The balance for treatment of the symptom over drug cessation is informed by the distress to the individual caused by the symptom (Wilcock et al, 2020). The person remained distressed by the symptom burden and therefore the decision was made to treat with oral procyclidine 2.5 mg three times daily. Procyclidine is indicated for use in Parkinson's and where there is drug-induced akathisia, alleviating the symptom by potentiating the dopamine via blockade of the cholinergic effect (Mylan, 2023). There was little relief observed from the treatment prior to a rapid decline of the person's condition.
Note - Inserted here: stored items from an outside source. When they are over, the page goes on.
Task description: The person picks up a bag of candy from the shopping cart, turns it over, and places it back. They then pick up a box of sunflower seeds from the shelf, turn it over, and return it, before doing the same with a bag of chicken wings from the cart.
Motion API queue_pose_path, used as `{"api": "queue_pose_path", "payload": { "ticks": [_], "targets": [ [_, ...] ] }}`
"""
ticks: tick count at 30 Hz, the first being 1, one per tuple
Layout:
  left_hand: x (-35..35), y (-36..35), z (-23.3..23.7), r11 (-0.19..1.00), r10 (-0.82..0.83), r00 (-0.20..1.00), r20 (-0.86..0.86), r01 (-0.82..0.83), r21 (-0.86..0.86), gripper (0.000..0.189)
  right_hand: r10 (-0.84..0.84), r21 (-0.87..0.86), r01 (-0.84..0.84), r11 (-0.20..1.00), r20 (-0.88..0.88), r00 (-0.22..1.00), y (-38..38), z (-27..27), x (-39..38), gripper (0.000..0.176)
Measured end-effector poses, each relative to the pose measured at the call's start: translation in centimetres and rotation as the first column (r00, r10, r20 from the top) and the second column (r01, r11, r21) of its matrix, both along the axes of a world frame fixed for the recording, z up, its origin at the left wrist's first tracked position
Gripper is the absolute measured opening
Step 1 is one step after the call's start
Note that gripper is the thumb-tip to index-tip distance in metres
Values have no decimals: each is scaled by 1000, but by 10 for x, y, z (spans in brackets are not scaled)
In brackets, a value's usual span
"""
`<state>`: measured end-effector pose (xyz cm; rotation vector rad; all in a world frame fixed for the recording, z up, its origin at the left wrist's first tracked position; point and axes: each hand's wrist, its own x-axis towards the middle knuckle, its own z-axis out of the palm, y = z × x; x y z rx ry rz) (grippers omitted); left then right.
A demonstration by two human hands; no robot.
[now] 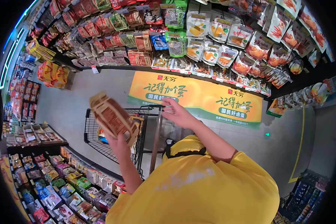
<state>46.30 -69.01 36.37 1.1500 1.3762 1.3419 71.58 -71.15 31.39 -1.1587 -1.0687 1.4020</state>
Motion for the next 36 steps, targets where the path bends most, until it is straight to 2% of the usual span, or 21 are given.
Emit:
{"api": "queue_pose_path", "payload": {
  "ticks": [1, 3, 4, 5, 6, 7, 8, 9, 10, 11, 14, 15, 16, 17, 18, 19, 21, 23, 25, 28, 36],
  "targets": [
    [29, -4, 11, 996, -86, 989, -118, 88, 16, 59, -2, 7, 2, 1000, -16, 1000, 3, 18, 4, 48],
    [95, -17, 33, 976, -193, 933, -303, 213, 36, 57, -29, -2, 29, 1000, -236, 971, 1, 38, 19, 62],
    [119, -20, 28, 915, -311, 879, -361, 379, 136, 57, -39, -14, 37, 999, -254, 966, -3, 35, 30, 62],
    [142, -22, 21, 815, -416, 806, -421, 536, 220, 56, -22, 14, 31, 999, -409, 912, -6, 31, 43, 65],
    [169, -29, 23, 759, -422, 710, -564, 617, 208, 56, -7, 40, 34, 999, -551, 835, -11, 26, 60, 67],
    [193, -36, 27, 695, -416, 594, -689, 696, 180, 57, -32, 16, 50, 999, -559, 828, -17, 22, 78, 67],
    [213, -42, 30, 686, -442, 581, -683, 710, 159, 57, -65, -75, 22, 997, -640, 766, -23, 19, 99, 69],
    [232, -46, 32, 652, -385, 504, -773, 741, 159, 59, -105, -158, -12, 987, -711, 696, -30, 18, 118, 71],
    [249, -50, 35, 615, -313, 425, -849, 772, 160, 62, -95, -98, 31, 995, -769, 632, -36, 22, 133, 60],
    [259, -48, 40, 602, -327, 420, -846, 783, 156, 62, -113, -106, 49, 993, -768, 630, -42, 22, 151, 60],
    [263, -25, 50, 635, -440, 450, -777, 768, 85, 63, -147, -158, 26, 987, -830, 538, -61, 22, 191, 56],
    [265, -16, 47, 721, -510, 561, -652, 692, 32, 62, -153, -163, 28, 986, -833, 531, -62, 19, 200, 56],
    [267, -11, 44, 792, -542, 667, -511, 609, -44, 61, -82, -94, -6, 996, -897, 433, -62, 15, 207, 56],
    [270, -10, 40, 793, -542, 664, -515, 607, -53, 61, -6, -18, -33, 999, -945, 328, -61, 11, 213, 56],
    [273, -9, 38, 684, -729, 646, -228, 702, -199, 60, -15, -15, 2, 1000, -941, 337, -61, 9, 217, 54],
    [277, -9, 39, 532, -812, 576, 95, 797, -287, 58, -14, -15, -3, 1000, -944, 330, -58, 7, 222, 54],
    [286, -18, 36, 581, -783, 618, 70, 767, -273, 53, -45, -55, -15, 998, -919, 391, -55, 5, 230, 53],
    [291, -19, 22, 663, -673, 700, 241, 714, -224, 51, -115, -145, -43, 989, -907, 404, -49, 21, 240, 47],
    [297, -21, 24, 704, -615, 740, 273, 671, -234, 48, -188, -225, 20, 974, -755, 629, -40, 39, 247, 44],
    [303, -22, 24, 806, -473, 834, 285, 540, -244, 46, -185, -158, 106, 982, -656, 731, -34, 52, 249, 54],
    [309, -22, 35, 798, -445, 837, 318, 532, -283, 39, -123, -94, 81, 992, -658, 743, -26, 44, 251, 52]
  ]
}}
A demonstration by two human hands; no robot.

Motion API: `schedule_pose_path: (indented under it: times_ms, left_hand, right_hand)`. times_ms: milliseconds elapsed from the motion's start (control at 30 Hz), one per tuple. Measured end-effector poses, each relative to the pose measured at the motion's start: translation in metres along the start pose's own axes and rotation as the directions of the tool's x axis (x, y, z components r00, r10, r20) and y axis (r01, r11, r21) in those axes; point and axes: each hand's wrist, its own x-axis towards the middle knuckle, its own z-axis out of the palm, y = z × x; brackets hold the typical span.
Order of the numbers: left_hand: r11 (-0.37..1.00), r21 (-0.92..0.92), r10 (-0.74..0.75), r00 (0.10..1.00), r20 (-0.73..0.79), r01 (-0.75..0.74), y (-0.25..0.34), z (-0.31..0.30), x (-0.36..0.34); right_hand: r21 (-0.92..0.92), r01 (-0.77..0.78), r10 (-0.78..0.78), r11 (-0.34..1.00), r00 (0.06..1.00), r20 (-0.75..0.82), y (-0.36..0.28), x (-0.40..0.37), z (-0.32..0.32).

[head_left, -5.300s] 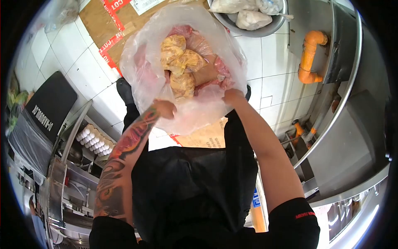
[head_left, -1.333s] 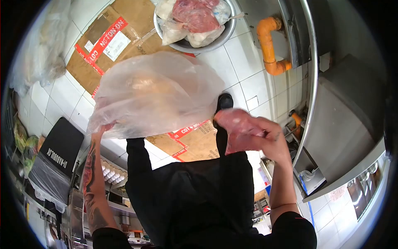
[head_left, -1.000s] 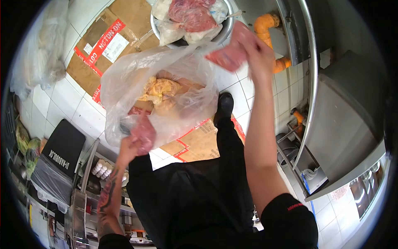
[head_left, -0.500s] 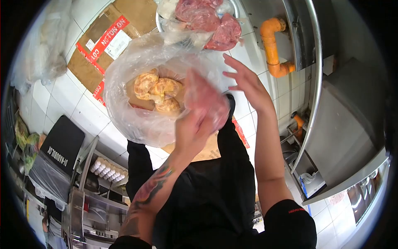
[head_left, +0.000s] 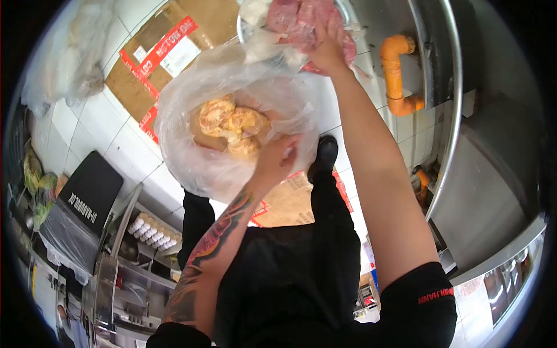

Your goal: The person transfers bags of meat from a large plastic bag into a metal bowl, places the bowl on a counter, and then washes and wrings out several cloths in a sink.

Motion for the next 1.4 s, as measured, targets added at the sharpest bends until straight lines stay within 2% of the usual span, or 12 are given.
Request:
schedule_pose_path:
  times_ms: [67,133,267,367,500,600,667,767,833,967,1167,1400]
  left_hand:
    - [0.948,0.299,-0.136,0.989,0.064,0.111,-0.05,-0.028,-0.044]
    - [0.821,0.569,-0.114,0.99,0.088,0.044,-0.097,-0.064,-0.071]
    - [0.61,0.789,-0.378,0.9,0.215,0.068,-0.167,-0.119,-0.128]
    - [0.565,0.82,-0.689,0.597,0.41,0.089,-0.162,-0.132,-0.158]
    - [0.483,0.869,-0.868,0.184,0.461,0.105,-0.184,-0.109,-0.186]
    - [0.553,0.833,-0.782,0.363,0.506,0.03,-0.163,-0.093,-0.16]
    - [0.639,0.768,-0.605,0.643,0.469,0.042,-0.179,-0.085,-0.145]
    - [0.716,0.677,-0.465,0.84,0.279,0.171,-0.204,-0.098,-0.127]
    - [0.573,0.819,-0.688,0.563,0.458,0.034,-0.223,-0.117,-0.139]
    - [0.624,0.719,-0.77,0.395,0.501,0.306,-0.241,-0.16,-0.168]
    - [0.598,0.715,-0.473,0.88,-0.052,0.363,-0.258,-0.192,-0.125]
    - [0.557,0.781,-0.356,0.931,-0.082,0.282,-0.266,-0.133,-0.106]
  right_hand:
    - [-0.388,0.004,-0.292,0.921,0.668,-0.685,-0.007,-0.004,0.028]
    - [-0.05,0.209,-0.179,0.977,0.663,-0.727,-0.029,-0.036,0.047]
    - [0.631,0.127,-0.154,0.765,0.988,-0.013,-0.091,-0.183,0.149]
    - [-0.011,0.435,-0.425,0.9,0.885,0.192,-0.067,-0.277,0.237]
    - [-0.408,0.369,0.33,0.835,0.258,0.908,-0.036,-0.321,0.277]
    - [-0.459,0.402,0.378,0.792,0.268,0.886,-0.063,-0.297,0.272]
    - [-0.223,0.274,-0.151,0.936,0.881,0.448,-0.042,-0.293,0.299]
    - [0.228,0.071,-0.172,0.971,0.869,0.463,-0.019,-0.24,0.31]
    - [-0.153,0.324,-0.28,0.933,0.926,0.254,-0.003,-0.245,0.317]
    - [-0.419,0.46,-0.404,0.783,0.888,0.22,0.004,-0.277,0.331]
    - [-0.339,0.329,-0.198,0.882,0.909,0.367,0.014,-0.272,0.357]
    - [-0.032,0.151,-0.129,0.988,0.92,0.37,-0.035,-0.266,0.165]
Where there is no palliation of symptoms it can be necessary to consider the use of benzodiazepines, such as midazolam, as an adjuvant to symptom management, in order to relieve the distress of the akasthisia (severe restlessness) (Pringsheim et al, 2018)
Outcomes
The person's presentation led to a working hypothesis of many differential diagnoses. The CT pulmonary angiogram scan confirmed the presence of a PE and confirmed that the person was on the right treatment path of an anticoagulant (low molecular weight heparin) for more than 1 month until they entered the final 48 hours of life. There were no further incidences of suspected thrombosis. The MRI was negative for malignant spinal cord compression, however, both scans confirmed the presence of disease progression in the peritoneal cavity with partial bowel obstruction. The treatment plan was adjusted to allow for reduction in symptom burden and risk of side effects from unnecessary polypharmacy, while balancing risk and uncertainty. Emphasis is placed on continually reviewing the process through hypothetico-deductive reasoning and use of hermeneutic examination of the facts, results and non-verbal cues from the person (Gladstone, 2012). The presence of EPSE partially resolved with the treatment plan but the person's condition continued to deteriorate. It was important to support the person and family as their care moved away from further investigations and focused on comfort and symptom management.
Conclusion
The presentations of patients in palliative care can provide multiple differential diagnoses. The challenge for the ACP in practice is to be able to review and work with the patient to discuss the best course of treatment, or not, in line with the person's autonomy and disease trajectory. The use of a hypothesis is forward thinking and rational but needs to allow for experiential learning to be applicable in practice (Gladstone, 2012). As the senior nurse in the organisation the ACP models the decision-making processes. The role of advanced practitioner in the palliative setting is key to supporting the individual through changing phases of illness and supporting staff with education while ensuring patient safety at all times. The role provides expert nursing insight to follow through from assessment, diagnosis and treatment management and review, challenging boundaries and breaking down barriers within a specialism that is continually evolving to support patient need.